#### [AIM OF THE EXERCISE]
Once the line containing "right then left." is found in the records below, return it and each following line exactly, up to and including the line containing "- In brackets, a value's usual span", and nothing else.

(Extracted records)
***

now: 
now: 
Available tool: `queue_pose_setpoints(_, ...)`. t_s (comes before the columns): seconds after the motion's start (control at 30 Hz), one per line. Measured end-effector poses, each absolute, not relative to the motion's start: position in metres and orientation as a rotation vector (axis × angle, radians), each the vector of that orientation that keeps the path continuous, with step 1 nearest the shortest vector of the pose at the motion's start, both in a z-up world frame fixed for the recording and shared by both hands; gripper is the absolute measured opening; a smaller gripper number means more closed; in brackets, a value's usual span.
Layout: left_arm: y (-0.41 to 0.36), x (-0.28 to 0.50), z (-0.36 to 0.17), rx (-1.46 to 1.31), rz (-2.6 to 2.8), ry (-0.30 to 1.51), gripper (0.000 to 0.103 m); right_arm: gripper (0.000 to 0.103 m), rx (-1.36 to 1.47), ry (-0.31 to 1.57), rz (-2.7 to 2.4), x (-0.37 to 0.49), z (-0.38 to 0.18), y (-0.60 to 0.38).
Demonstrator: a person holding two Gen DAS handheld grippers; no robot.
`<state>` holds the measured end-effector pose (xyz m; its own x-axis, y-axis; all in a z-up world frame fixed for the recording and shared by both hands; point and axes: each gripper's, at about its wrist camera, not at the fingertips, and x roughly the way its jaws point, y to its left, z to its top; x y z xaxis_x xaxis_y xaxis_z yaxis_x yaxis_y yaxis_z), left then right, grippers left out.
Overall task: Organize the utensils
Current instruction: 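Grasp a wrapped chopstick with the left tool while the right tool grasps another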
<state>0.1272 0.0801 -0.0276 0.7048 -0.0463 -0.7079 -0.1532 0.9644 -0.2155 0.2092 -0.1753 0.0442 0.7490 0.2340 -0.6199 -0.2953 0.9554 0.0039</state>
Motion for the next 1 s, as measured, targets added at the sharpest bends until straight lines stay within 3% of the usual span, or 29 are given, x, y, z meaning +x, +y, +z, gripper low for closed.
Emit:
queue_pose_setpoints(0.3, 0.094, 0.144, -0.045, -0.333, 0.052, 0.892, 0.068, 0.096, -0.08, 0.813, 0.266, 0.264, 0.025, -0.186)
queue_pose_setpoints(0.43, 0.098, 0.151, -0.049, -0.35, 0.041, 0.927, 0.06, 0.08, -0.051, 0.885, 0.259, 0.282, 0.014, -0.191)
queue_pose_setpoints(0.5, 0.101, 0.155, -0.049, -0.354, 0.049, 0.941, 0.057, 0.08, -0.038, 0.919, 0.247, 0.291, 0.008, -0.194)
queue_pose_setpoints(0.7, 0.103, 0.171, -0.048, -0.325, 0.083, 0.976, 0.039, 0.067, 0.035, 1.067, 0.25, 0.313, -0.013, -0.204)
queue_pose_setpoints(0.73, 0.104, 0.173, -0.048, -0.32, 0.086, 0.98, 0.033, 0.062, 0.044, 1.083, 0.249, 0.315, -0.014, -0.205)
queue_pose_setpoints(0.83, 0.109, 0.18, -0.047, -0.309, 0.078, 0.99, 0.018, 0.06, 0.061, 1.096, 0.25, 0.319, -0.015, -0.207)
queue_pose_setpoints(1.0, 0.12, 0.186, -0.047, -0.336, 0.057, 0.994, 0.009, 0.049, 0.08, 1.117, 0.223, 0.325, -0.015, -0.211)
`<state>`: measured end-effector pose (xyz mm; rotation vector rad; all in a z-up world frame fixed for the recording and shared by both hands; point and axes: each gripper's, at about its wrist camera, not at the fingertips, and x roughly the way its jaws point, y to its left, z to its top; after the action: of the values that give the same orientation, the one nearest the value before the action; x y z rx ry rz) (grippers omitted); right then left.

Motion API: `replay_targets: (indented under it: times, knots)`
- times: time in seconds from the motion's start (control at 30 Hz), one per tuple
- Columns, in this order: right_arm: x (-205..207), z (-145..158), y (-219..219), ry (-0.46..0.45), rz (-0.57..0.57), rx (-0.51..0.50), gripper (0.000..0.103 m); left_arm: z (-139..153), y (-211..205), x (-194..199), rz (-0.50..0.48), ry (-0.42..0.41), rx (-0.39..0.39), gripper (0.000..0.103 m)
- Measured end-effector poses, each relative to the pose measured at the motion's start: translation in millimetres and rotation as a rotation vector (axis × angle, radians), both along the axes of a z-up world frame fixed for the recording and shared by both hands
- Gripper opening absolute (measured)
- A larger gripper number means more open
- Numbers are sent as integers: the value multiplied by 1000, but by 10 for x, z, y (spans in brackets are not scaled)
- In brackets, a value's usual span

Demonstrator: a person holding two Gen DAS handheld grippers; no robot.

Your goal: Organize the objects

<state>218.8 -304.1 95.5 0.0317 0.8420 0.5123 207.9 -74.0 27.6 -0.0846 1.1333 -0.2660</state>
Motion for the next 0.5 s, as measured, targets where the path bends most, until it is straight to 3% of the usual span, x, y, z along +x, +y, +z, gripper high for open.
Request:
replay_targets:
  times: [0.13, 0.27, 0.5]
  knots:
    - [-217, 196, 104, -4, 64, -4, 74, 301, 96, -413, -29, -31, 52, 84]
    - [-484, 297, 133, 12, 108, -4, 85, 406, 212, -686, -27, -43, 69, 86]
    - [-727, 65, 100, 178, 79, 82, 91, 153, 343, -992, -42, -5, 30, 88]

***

#### [OUTPUT OF THE EXERCISE]
`<state>`: measured end-effector pose (xyz mm; rotation vector rad; all in a z-up world frame fixed for the recording and shared by both hands; point and axes: each gripper's, at about its wrist camera, not at the fingertips, and x roughly the way its jaws point, y to its left, z to its top; after the action: of the values that give the same orientation, the one nearest the value before the action; x y z rx ry rz) (grippers omitted); right then left.

Motion API: `replay_targets: (indented under it: times, knots)`
- times: time in seconds from the motion's start (control at 30 Hz), one per tuple
- Columns, in this order: right_arm: x (-205..207), z (-145..158), y (-219..219), ry (-0.46..0.45), rz (-0.57..0.57), rx (-0.51..0.50), gripper (0.000..0.103 m); left_arm: z (-139..153), y (-211..205), x (-194..199), rz (-0.50..0.48), ry (-0.42..0.41), rx (-0.39..0.39), gripper (0.000..0.103 m)
- Measured end-effector poses, each relative to the pose measured at the motion's start: translation in millimetres and rotation as a rotation vector (axis × angle, radians), both along the axes of a z-up world frame fixed for the recording and shared by both hands
- Gripper opening absolute (measured)
- A larger gripper number means more open
- Numbers are sent as integers: the value multiplied by 1000, but by 10 for x, z, y (spans in brackets are not scaled)
- In brackets, a value's usual span

The response to this exercise is done.